Prompt. Leave the pictures aside. Retype exactly the lines from the top of the data below through the one holding "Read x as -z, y".

Content starts

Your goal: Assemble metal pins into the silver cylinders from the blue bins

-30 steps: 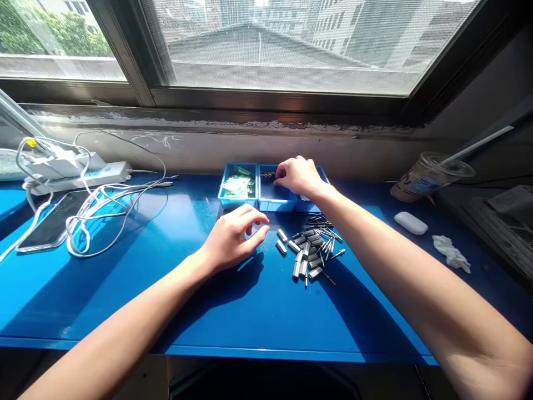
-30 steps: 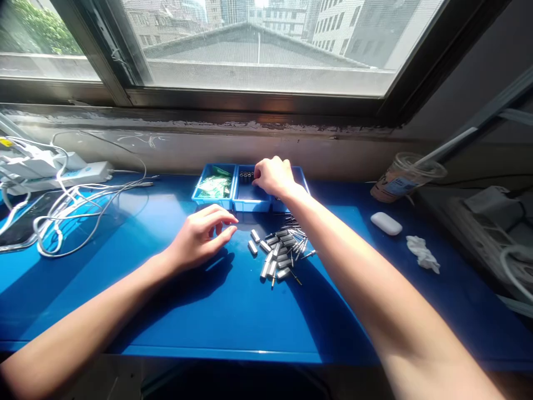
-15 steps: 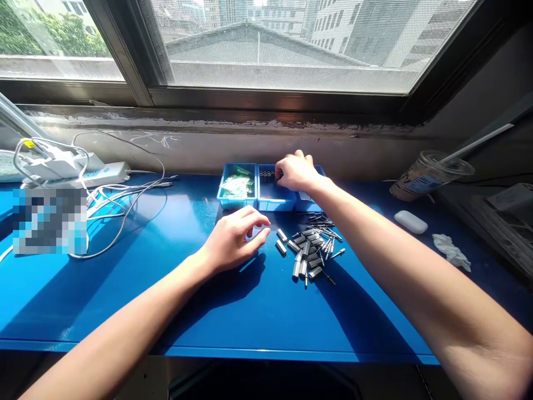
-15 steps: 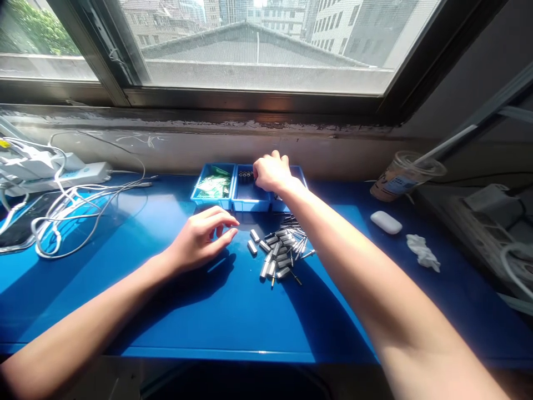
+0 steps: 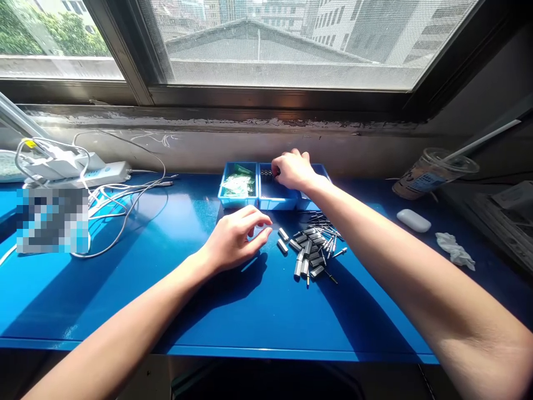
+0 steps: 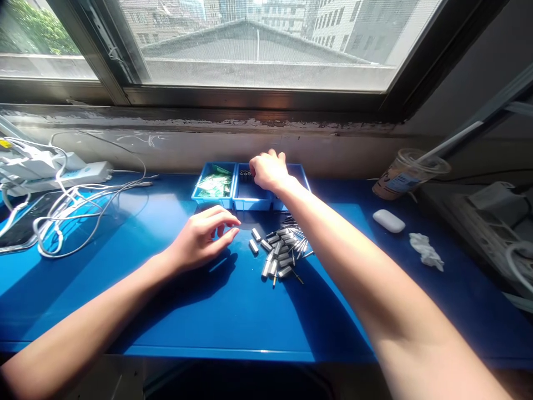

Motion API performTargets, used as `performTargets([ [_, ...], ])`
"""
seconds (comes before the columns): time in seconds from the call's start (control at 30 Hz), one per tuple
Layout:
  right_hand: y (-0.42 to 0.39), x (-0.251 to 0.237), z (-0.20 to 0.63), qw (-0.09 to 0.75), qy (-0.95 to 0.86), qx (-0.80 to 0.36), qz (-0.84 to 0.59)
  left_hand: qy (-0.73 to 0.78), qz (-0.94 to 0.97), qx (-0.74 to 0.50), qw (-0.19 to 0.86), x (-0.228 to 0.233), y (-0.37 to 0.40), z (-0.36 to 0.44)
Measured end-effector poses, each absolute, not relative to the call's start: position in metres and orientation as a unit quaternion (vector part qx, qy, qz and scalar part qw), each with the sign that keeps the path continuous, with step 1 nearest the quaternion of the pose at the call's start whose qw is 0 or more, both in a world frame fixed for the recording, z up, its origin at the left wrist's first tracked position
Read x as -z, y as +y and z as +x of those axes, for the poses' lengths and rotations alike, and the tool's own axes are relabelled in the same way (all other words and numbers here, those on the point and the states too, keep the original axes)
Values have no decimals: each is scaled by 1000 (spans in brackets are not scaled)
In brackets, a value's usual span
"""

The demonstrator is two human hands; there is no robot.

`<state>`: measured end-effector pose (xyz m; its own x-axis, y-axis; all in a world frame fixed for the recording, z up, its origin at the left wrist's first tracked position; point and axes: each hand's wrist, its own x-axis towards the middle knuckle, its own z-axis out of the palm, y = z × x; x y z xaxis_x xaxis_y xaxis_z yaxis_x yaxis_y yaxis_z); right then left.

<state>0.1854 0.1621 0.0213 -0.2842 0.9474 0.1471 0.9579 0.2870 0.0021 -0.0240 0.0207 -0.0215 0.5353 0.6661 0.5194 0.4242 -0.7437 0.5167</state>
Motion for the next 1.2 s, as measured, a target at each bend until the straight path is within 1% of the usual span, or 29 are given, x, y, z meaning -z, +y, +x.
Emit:
performTargets([
  [0.6,165,-14,184,91,-797,43,-596,308,864,-369,151,22,22,-23],
  [0.67,162,-18,185,114,-795,48,-594,304,865,-371,147,22,22,-23],
  [0.73,151,-24,186,157,-791,63,-588,302,866,-372,143,22,23,-23],
  [0.83,119,-38,186,202,-796,60,-567,298,867,-375,136,23,23,-24],
  [0.93,74,-47,189,196,-806,5,-559,296,869,-376,129,22,24,-25],
  [1.03,38,-47,203,183,-829,-70,-523,302,869,-373,124,22,26,-25],
  [1.1,27,-42,218,145,-840,-98,-513,303,867,-375,122,22,26,-25],
  [1.2,26,-35,238,66,-847,-119,-514,301,869,-375,117,21,27,-26],
])
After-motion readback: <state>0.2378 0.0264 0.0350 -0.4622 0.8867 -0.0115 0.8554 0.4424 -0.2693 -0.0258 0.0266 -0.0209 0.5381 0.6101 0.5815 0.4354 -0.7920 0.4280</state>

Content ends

Your solution.
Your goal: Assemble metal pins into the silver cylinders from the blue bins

-30 steps: 
-30 steps: 
-15 steps: 
-15 steps: 
+0 steps: 
+0 steps: 

Motion API performTargets, used as `performTargets([ [_, ...], ])`
"""
seconds (comes before the columns): time in seconds from the call's start (control at 30 Hz), one per tuple
Layout:
  right_hand: y (-0.42 to 0.39), x (-0.251 to 0.237), z (-0.20 to 0.63), qw (-0.09 to 0.75), qy (-0.95 to 0.86), qx (-0.80 to 0.36), qz (-0.84 to 0.59)
  left_hand: qy (-0.73 to 0.78), qz (-0.94 to 0.97), qx (-0.74 to 0.50), qw (-0.19 to 0.86), x (-0.228 to 0.233), y (-0.37 to 0.40), z (-0.36 to 0.44)
Measured end-effector poses, each absolute, not relative to the call's start: position in metres and orientation as a unit quaternion (vector part qx, qy, qz and scalar part qw), each with the sign that keeps the path continuous, with step 1 nearest the quaternion of the pose at the call's start whose qw is 0 or more, both in a world frame fixed for the recording, z up, its origin at the left wrist's first tracked position
Read x as -z, y as +y and z as +x of those axes, for the poses' lengths and rotations alike, and the tool's own axes are relabelled in the same way (all other words and numbers here, those on the point and the states too, keep the original axes)

The response to this exercise is now finished.